What follows is a listing; restate every line of it word for word.

========================

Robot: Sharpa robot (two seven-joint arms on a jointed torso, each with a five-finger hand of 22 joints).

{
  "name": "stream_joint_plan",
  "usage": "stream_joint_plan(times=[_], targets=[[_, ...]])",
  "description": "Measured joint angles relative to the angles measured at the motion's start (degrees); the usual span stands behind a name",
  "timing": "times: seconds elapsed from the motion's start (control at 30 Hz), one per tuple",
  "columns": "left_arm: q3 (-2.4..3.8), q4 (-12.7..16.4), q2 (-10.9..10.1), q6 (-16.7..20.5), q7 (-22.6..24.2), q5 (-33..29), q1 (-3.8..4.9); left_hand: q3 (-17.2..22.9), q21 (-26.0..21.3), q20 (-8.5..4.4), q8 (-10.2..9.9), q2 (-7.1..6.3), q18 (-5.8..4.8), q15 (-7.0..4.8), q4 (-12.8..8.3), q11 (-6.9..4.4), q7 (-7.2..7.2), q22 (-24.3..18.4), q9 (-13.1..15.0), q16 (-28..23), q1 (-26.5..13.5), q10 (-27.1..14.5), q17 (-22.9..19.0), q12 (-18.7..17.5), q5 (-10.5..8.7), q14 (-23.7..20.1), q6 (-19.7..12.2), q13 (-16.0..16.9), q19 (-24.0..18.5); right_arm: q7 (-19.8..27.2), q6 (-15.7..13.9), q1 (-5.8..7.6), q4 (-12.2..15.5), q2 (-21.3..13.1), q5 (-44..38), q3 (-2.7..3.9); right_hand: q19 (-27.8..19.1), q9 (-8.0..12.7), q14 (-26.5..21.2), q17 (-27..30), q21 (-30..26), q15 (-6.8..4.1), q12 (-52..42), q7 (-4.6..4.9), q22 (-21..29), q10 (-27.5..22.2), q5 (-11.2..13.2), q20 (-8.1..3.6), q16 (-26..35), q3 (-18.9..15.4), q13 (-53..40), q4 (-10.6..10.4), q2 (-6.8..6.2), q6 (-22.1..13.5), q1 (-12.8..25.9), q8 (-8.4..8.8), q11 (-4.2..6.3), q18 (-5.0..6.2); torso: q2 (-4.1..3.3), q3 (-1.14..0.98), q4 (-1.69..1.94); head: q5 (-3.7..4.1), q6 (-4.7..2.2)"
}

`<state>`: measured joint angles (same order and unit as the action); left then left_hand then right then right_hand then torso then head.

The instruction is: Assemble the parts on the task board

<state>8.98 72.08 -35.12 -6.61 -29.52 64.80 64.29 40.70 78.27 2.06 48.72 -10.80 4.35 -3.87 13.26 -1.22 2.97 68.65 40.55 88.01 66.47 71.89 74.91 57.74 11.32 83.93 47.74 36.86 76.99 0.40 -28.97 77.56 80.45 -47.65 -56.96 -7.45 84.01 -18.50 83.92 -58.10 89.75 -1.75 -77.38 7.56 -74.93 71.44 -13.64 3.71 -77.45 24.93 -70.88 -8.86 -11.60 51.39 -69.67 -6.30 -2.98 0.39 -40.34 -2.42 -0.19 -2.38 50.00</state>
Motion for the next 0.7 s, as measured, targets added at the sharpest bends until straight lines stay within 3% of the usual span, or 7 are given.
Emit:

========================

- REPLY
Robot: Sharpa robot (two seven-joint arms on a jointed torso, each with a five-finger hand of 22 joints).

{
  "name": "stream_joint_plan",
  "usage": "stream_joint_plan(times=[_], targets=[[_, ...]])",
  "description": "Measured joint angles relative to the angles measured at the motion's start (degrees); the usual span stands behind a name",
  "timing": "times: seconds elapsed from the motion's start (control at 30 Hz), one per tuple",
  "columns": "left_arm: q3 (-2.4..3.8), q4 (-12.7..16.4), q2 (-10.9..10.1), q6 (-16.7..20.5), q7 (-22.6..24.2), q5 (-33..29), q1 (-3.8..4.9); left_hand: q3 (-17.2..22.9), q21 (-26.0..21.3), q20 (-8.5..4.4), q8 (-10.2..9.9), q2 (-7.1..6.3), q18 (-5.8..4.8), q15 (-7.0..4.8), q4 (-12.8..8.3), q11 (-6.9..4.4), q7 (-7.2..7.2), q22 (-24.3..18.4), q9 (-13.1..15.0), q16 (-28..23), q1 (-26.5..13.5), q10 (-27.1..14.5), q17 (-22.9..19.0), q12 (-18.7..17.5), q5 (-10.5..8.7), q14 (-23.7..20.1), q6 (-19.7..12.2), q13 (-16.0..16.9), q19 (-24.0..18.5); right_arm: q7 (-19.8..27.2), q6 (-15.7..13.9), q1 (-5.8..7.6), q4 (-12.2..15.5), q2 (-21.3..13.1), q5 (-44..38), q3 (-2.7..3.9); right_hand: q19 (-27.8..19.1), q9 (-8.0..12.7), q14 (-26.5..21.2), q17 (-27..30), q21 (-30..26), q15 (-6.8..4.1), q12 (-52..42), q7 (-4.6..4.9), q22 (-21..29), q10 (-27.5..22.2), q5 (-11.2..13.2), q20 (-8.1..3.6), q16 (-26..35), q3 (-18.9..15.4), q13 (-53..40), q4 (-10.6..10.4), q2 (-6.8..6.2), q6 (-22.1..13.5), q1 (-12.8..25.9), q8 (-8.4..8.8), q11 (-4.2..6.3), q18 (-5.0..6.2); torso: q2 (-4.1..3.3), q3 (-1.14..0.98), q4 (-1.69..1.94); head: q5 (-3.7..4.1), q6 (-4.7..2.2)"
}

`<state>`: measured joint angles (same order and unit as the action); left then left_hand then right then right_hand then torso then head.

The instruction is: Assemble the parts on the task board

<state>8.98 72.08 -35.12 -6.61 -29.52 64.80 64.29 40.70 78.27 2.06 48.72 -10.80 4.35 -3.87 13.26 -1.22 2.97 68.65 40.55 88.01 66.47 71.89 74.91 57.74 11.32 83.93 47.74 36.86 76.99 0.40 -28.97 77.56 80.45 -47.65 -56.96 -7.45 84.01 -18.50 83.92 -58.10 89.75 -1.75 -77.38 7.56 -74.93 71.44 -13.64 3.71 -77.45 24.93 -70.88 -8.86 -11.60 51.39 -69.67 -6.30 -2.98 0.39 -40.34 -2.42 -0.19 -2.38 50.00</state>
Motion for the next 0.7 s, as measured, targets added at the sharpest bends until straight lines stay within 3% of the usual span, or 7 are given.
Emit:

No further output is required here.